Philippine Navy vessels, taking part in the recent Balikatan war exercises with American troops, fired the artillery shells that hit a remote fishing village in Zambales last Feb. 26, the Visiting Forces Agreement Commission (VFACOM) said yesterday.
Foreign Affairs Secretary Domingo Siazon Jr., who chairs the commission, said Armed Forces chief Gen. Angelo Reyes informed the VFACOM that an investigation into the accidental shelling of Sitio Talisayin in Barangay Pundaquit, San Antonio, Zambales, yielded this finding.
The VFACOM requested the probe after it verified the report of local officials that four shells fired by naval vessels believed taking part in the Balikatan exercises fell on Talisayin, damaging several trees and sending 15 families there fleeing in terror.
"From all indications, only Philippine Navy vessels figured in this incident," Siazon said, adding, "The United States Navy was in no way involved."
In a report, Reyes identified the four Philippine Navy vessels who fired the artillery shells that hit Sitio Talisayin as the BRP Rajah Humabon (PF-11), BRP Quezon (PS-70), BRP Rizal (PS-74) and BRP Pangasinan (PS-31).
Reyes said the four vessels fired a total of 43 rounds, failing to hit only two of their targets.
"The possibility of BRP Rizal to have overshot the target cannot be discounted," Reyes said. "In addition to the high explosive shells, the 40-mm. guns of the four Navy vessels were also fired and it was reported that seven rounds missed the target."
Vice Admiral Luisito Fernandez, Navy flag-officer-in-command, reported that an ocular inspection showed traces of projectiles in three areas of Sitio Talisayin.
He said one projectile initially hit the sandy area and subsequently struck a tree; another hit the beach and disappeared in the undergrowth; and the third landed on the undergrowth portion of a hill.

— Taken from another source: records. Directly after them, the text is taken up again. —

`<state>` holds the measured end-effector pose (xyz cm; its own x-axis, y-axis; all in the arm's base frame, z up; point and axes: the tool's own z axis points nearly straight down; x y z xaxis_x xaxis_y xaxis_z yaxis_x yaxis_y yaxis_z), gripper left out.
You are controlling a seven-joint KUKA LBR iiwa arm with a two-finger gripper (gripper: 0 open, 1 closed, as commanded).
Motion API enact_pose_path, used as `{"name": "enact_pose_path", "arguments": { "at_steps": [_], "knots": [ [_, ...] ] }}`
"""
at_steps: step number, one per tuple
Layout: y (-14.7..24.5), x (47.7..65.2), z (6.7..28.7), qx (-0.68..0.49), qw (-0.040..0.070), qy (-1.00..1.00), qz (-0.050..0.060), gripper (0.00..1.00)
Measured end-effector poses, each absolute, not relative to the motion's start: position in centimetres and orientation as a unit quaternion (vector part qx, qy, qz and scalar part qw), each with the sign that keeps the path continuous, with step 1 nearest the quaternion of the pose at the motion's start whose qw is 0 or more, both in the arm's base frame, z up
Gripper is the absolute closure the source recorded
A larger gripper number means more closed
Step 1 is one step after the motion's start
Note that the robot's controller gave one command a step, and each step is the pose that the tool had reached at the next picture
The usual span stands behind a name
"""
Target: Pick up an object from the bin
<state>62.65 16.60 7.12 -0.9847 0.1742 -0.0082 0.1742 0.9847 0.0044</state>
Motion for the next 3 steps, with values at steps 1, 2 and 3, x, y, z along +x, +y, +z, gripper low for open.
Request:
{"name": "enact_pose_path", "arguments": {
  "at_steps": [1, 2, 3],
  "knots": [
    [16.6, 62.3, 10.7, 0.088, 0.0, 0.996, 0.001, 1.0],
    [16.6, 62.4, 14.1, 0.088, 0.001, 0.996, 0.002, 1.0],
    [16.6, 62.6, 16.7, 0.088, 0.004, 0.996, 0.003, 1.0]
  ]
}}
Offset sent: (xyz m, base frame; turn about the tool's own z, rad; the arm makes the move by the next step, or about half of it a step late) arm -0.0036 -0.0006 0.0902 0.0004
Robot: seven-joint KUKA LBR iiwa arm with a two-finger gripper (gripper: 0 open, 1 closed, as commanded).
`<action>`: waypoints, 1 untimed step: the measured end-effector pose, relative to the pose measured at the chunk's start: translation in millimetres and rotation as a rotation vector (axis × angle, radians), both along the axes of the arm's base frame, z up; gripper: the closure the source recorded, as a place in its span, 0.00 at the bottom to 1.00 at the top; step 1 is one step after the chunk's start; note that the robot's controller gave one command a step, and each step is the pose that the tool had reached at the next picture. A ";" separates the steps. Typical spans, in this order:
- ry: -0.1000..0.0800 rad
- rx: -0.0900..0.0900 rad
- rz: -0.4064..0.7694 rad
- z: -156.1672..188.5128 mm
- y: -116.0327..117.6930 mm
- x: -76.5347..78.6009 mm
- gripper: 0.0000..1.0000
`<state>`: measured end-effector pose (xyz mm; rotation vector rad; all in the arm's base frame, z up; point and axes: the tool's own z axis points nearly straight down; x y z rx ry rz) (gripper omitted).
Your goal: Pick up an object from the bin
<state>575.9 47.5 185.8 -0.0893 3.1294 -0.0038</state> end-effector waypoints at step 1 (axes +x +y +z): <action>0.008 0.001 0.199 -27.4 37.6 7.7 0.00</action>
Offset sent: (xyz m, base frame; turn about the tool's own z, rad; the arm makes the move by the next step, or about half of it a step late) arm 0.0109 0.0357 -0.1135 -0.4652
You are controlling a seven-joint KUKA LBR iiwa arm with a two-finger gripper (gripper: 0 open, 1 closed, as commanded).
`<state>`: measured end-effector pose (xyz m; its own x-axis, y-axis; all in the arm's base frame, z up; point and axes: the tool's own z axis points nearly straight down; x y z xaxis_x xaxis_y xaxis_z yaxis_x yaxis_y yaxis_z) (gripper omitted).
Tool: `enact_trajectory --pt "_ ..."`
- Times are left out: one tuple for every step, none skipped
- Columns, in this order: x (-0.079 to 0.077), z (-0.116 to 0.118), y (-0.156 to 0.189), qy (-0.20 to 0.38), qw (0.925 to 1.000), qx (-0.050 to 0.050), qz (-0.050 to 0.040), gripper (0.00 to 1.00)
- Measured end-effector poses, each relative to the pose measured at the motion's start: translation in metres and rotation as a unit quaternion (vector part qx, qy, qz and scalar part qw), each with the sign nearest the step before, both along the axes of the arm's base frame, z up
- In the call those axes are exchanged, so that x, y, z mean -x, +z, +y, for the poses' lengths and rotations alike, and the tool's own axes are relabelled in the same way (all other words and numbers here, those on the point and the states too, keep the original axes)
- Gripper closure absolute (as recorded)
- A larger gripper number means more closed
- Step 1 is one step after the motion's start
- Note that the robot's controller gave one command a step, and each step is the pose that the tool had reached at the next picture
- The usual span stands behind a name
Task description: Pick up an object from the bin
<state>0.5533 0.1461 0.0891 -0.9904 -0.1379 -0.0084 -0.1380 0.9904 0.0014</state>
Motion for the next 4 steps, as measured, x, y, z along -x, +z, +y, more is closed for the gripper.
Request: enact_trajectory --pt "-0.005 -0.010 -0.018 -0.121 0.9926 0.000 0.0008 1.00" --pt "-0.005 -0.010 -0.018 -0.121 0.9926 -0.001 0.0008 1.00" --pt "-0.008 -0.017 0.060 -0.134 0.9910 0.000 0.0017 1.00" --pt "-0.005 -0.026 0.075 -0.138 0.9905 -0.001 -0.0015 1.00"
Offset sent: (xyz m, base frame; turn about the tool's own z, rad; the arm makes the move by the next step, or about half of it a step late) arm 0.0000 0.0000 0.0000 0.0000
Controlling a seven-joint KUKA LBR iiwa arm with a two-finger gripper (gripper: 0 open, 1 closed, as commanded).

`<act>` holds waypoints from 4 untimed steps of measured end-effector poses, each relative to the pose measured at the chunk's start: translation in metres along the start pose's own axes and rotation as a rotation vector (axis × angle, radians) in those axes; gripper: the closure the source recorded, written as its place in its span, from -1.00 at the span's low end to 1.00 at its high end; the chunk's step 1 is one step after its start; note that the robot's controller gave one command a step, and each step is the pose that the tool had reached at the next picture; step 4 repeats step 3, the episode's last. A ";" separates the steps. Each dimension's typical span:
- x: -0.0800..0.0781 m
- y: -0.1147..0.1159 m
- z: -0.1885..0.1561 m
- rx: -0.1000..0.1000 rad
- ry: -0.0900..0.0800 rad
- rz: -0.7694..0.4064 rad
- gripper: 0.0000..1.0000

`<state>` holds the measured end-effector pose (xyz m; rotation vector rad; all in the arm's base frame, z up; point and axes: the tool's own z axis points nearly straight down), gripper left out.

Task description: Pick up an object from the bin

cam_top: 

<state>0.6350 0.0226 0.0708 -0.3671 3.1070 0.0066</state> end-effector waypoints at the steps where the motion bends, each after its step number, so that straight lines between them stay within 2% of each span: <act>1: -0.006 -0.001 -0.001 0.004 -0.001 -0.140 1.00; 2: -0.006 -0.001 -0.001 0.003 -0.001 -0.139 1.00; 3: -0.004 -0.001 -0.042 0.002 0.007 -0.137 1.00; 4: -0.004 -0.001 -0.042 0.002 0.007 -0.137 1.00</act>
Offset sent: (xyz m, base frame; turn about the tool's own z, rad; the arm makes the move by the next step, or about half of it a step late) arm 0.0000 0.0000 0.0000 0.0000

Fernandez reported to Defense Secretary Orlando Mercado, co-chairman of the VFACOM, that four ordnance demolition experts from the Naval Special Warfare Group at Sangley Point in Cavite, were dispatched to Sitio Talisayin to search for possible unexploded projectiles.
Meanwhile, Reyes said the unexploded shell recovered by a member of the VFACOM monitoring team from the village was an old, rusty US-built anti-aircraft projectile.
Reyes said Talisayin used to be the "impact area" for US naval vessels conducting live fire exercises when American troops were still in Subic.
"It is not a remote possibility that unexploded ammunition may be present in the area," he said.
Last Friday, a fisherman was killed and his three companions were wounded when an unexploded shell they recovered underwater near Los Frailes Island in San Antonio, Zambales, exploded.